In the records, each line holding "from" must be reported.

*** THE DATA Section Begins ***

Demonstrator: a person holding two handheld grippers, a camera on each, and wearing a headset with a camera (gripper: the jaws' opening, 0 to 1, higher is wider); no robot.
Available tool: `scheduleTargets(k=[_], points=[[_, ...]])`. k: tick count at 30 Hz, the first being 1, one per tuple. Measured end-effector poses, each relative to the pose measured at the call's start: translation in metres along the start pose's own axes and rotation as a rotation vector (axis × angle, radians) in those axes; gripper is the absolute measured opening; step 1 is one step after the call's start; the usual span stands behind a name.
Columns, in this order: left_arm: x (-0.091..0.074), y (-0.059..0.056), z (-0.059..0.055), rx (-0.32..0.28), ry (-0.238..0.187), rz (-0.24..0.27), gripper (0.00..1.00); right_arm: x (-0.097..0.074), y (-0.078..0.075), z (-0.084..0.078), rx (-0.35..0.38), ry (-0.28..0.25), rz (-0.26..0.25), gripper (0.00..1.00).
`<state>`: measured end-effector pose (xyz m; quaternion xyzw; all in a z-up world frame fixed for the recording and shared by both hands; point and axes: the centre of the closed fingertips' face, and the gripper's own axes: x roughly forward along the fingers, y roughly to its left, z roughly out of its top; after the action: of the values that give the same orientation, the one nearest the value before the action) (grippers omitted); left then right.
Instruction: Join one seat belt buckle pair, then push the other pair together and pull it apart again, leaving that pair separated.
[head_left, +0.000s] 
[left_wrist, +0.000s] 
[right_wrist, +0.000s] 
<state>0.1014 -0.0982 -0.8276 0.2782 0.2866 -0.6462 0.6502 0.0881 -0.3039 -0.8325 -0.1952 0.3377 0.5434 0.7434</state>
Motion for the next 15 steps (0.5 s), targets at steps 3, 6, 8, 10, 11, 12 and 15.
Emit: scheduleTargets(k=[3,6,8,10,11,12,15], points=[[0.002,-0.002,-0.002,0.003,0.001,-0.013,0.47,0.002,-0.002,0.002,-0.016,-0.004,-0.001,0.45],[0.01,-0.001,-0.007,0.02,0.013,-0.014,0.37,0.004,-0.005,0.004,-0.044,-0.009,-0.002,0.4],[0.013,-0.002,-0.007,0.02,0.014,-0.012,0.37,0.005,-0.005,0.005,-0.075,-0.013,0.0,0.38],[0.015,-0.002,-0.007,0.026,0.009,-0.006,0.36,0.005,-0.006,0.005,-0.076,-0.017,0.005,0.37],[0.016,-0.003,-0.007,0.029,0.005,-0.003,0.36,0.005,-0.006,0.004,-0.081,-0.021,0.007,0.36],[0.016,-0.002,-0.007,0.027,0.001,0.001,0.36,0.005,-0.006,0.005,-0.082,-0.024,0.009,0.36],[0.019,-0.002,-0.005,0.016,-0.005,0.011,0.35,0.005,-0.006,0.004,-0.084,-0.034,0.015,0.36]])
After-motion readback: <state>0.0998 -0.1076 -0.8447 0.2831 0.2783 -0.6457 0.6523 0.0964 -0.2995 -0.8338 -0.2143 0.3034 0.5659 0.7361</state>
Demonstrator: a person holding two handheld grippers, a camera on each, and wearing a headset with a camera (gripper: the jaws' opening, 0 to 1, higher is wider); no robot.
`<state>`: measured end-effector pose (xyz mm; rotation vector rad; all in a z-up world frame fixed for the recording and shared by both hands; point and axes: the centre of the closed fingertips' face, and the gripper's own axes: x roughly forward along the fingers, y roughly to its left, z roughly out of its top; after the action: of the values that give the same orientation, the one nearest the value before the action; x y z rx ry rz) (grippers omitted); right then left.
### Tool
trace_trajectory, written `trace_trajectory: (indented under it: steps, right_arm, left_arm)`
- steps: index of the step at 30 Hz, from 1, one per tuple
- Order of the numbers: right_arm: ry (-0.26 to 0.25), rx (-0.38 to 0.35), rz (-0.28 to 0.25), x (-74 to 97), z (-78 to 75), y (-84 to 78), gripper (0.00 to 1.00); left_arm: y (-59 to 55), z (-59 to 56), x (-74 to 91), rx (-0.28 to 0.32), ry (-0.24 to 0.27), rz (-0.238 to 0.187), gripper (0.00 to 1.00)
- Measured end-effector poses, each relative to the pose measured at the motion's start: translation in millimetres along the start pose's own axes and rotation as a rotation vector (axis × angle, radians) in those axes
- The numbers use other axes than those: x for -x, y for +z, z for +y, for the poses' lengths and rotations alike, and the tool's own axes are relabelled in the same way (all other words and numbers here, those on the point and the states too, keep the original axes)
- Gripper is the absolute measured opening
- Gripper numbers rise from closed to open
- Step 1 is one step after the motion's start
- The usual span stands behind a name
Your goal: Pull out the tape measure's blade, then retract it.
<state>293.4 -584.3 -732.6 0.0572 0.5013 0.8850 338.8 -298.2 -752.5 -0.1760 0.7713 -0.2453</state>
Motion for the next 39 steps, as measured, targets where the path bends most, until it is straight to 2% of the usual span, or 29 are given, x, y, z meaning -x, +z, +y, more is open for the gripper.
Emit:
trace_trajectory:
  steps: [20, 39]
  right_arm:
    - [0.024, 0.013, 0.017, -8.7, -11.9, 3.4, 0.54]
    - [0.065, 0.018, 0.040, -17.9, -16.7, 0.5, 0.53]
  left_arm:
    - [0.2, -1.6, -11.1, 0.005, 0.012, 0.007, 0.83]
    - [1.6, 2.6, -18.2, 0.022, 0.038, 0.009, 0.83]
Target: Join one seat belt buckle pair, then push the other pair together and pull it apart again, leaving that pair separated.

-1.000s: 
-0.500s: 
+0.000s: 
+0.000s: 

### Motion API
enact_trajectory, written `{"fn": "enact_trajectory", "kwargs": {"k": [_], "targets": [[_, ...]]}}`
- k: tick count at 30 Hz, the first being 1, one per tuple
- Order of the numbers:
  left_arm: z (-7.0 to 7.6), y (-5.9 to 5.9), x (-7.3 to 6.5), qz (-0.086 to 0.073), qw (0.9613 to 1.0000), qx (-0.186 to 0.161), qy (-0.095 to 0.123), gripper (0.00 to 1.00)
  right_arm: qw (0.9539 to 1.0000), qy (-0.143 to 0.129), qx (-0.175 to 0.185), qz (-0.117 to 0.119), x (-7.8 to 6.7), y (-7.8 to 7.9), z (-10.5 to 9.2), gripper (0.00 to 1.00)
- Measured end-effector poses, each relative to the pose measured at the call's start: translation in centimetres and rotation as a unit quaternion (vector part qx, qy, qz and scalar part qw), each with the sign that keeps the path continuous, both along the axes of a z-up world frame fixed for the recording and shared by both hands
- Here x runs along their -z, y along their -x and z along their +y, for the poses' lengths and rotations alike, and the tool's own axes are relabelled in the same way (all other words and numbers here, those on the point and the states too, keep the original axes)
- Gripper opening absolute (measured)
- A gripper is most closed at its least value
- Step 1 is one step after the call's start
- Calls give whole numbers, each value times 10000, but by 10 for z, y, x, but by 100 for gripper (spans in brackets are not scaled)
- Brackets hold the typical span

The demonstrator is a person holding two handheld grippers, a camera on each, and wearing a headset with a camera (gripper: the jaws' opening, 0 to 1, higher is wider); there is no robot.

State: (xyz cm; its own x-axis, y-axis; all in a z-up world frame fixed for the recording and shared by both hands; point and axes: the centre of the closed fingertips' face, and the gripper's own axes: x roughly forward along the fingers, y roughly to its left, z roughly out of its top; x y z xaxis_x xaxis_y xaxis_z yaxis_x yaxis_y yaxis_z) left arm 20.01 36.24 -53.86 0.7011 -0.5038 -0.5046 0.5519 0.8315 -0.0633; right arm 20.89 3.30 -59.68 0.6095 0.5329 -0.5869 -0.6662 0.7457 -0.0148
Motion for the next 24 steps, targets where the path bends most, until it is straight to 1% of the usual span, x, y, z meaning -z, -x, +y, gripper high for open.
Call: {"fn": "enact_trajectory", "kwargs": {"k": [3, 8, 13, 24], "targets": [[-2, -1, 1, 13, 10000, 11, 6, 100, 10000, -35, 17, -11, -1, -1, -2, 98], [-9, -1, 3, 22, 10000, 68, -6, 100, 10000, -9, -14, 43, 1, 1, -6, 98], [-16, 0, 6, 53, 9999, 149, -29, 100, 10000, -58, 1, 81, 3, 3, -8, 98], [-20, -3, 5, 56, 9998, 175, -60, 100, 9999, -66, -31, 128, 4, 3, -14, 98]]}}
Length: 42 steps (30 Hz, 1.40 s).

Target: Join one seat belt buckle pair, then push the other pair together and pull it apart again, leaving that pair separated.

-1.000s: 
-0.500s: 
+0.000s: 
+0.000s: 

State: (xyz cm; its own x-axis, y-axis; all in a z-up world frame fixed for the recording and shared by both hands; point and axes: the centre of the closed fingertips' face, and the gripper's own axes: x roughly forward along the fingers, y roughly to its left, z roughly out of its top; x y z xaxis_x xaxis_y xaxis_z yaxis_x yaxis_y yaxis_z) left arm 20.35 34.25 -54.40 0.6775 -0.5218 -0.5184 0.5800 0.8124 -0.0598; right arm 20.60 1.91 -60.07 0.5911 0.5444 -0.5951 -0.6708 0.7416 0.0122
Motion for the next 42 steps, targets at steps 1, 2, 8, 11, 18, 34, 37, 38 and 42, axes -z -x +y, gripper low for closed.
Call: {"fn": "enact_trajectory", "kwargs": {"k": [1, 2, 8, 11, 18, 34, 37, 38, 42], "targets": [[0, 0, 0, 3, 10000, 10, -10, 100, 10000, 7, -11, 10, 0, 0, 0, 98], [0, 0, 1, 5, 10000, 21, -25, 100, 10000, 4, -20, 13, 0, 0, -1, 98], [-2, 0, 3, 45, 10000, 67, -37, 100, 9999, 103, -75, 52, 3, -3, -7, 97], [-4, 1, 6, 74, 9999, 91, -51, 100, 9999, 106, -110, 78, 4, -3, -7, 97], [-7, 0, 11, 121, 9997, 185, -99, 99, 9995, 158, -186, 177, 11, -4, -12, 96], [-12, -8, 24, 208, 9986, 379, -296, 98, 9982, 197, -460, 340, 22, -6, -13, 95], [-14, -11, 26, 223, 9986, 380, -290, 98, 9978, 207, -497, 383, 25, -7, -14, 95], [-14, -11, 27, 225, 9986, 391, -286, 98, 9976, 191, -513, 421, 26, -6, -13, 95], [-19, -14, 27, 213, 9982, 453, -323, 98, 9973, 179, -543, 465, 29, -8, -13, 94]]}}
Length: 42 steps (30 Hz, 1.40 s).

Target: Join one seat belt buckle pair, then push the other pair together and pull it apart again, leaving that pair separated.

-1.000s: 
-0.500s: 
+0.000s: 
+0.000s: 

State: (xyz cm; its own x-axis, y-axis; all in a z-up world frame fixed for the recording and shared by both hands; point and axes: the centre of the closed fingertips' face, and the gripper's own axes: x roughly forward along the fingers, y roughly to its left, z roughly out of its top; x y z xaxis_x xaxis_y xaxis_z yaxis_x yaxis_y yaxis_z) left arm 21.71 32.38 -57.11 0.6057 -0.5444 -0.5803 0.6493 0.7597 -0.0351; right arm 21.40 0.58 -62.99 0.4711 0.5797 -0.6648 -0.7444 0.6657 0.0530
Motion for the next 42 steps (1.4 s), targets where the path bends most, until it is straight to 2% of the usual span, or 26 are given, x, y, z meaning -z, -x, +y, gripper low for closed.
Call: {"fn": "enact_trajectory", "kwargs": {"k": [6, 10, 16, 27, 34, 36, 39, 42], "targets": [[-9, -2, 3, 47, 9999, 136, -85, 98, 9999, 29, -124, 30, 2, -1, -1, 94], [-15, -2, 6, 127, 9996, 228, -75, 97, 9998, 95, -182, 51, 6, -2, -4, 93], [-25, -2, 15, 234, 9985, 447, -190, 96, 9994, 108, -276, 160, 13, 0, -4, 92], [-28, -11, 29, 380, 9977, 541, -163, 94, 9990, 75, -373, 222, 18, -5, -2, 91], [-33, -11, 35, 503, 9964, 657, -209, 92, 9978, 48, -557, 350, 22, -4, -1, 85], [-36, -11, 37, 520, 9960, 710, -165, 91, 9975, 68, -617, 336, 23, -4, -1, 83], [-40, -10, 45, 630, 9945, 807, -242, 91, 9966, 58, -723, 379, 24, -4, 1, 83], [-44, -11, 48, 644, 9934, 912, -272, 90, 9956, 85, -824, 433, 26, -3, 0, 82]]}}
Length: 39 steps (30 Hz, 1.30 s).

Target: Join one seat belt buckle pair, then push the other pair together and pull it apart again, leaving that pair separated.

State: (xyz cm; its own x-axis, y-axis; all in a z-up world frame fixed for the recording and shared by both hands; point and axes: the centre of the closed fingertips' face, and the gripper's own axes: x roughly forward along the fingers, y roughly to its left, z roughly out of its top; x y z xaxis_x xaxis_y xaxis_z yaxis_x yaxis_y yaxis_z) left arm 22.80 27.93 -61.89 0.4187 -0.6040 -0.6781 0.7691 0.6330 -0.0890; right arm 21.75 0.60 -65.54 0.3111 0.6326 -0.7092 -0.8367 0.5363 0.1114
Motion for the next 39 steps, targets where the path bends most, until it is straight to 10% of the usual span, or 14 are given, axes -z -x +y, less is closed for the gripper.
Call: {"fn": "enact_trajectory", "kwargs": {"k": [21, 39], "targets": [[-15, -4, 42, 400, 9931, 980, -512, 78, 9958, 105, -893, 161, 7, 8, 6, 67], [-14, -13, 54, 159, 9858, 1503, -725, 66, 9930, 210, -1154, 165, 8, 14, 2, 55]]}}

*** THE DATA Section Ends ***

■ PROBLEM SOLUTION
- steps: index of the step at 30 Hz, from 1, one per tuple
- Gripper numbers rise from closed to open

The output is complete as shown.